§ Exercise brief:
It is required that the lines from the top of the listing through the line with "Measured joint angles" be reproduced exactly, excluding pictures.
-------- Data block
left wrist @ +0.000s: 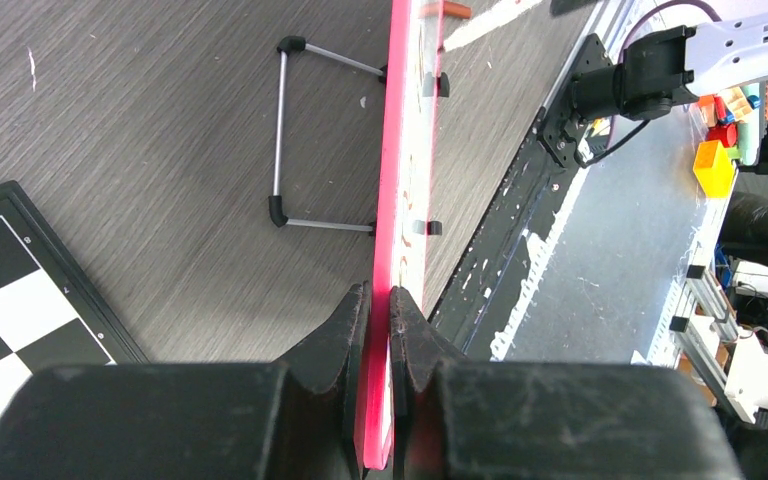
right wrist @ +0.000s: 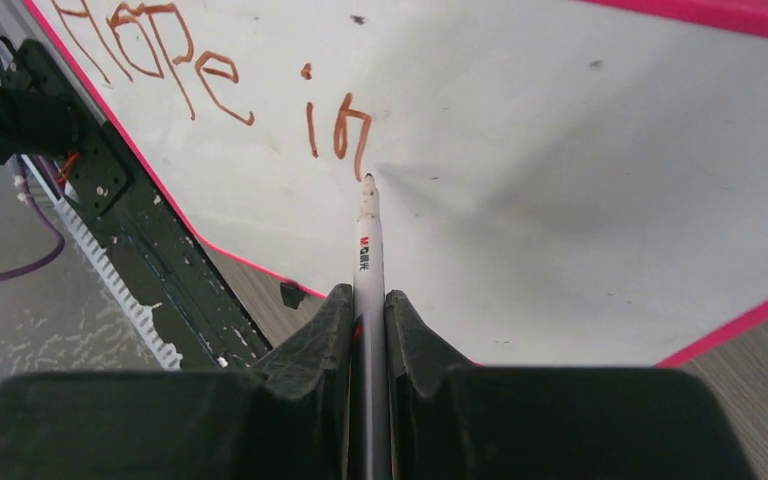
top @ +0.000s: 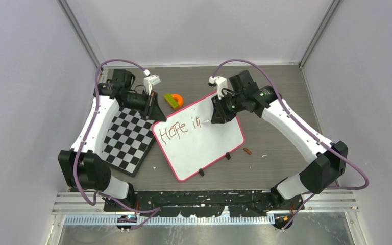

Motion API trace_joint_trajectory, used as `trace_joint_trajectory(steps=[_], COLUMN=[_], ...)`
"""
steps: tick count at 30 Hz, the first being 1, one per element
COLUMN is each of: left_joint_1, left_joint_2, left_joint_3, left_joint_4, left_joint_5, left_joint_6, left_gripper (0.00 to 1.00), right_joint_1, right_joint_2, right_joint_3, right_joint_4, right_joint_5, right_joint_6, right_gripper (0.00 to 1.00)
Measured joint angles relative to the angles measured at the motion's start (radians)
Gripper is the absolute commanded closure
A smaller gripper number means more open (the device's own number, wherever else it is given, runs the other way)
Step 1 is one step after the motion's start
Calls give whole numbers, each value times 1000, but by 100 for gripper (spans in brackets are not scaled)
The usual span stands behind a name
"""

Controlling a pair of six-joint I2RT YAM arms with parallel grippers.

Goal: Write a sentence on the whiteboard

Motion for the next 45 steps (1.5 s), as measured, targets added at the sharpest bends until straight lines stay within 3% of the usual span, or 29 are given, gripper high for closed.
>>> trace_joint_trajectory(steps=[7, 45], left_joint_1=[0, 0], left_joint_2=[0, 0], left_joint_3=[0, 0], left_joint_4=[0, 0], left_joint_5=[2, -3], left_joint_6=[0, 0], left_gripper=[100, 100], right_joint_1=[-72, -61], right_joint_2=[-20, -2], right_joint_3=[22, 0], right_joint_4=[5, 16], right_joint_5=[2, 37], right_joint_6=[-5, -24], right_gripper=[100, 100])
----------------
§ Solution to this exercise:
left wrist @ +0.000s: 
right wrist @ +0.000s: 
top @ +0.000s: 

Motion API trace_joint_trajectory, used as `trace_joint_trajectory(steps=[_], COLUMN=[_], ...)`
"""
steps: tick count at 30 Hz, the first being 1, one per element
COLUMN is each of: left_joint_1, left_joint_2, left_joint_3, left_joint_4, left_joint_5, left_joint_6, left_gripper (0.00 to 1.00), right_joint_1, right_joint_2, right_joint_3, right_joint_4, right_joint_5, right_joint_6, right_gripper (0.00 to 1.00)
Measured joint angles relative to the angles measured at the motion's start (radians)

Nothing remains to be added to the answer.